(Dataset records)

···

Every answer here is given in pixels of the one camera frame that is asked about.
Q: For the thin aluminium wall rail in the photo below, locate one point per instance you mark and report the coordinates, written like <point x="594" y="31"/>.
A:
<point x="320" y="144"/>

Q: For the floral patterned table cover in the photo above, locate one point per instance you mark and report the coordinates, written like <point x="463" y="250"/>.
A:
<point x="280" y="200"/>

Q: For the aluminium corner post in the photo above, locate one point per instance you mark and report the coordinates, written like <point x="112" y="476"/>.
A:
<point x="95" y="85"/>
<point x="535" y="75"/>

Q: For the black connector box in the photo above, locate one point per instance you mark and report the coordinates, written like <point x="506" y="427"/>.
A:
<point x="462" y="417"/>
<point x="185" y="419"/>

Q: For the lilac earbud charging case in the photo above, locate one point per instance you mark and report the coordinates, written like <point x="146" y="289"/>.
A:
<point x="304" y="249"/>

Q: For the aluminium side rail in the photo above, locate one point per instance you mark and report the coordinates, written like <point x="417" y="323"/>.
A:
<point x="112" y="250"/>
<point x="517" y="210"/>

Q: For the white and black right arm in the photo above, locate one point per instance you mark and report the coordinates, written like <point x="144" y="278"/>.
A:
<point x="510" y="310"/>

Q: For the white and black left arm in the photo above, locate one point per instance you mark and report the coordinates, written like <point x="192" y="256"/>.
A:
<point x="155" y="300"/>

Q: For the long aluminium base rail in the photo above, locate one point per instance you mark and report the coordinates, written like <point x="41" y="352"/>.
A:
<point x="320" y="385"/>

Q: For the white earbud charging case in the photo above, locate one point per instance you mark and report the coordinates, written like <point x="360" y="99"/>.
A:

···

## Required action
With the string "earbud" as the key, filter the data above and show the lines that match.

## Response
Q: For the lilac earbud charging case in the photo above, locate one point per instance you mark and report the coordinates, written like <point x="146" y="289"/>.
Q: For the white earbud charging case in the photo above, locate one point per instance you mark and report the coordinates, written like <point x="360" y="99"/>.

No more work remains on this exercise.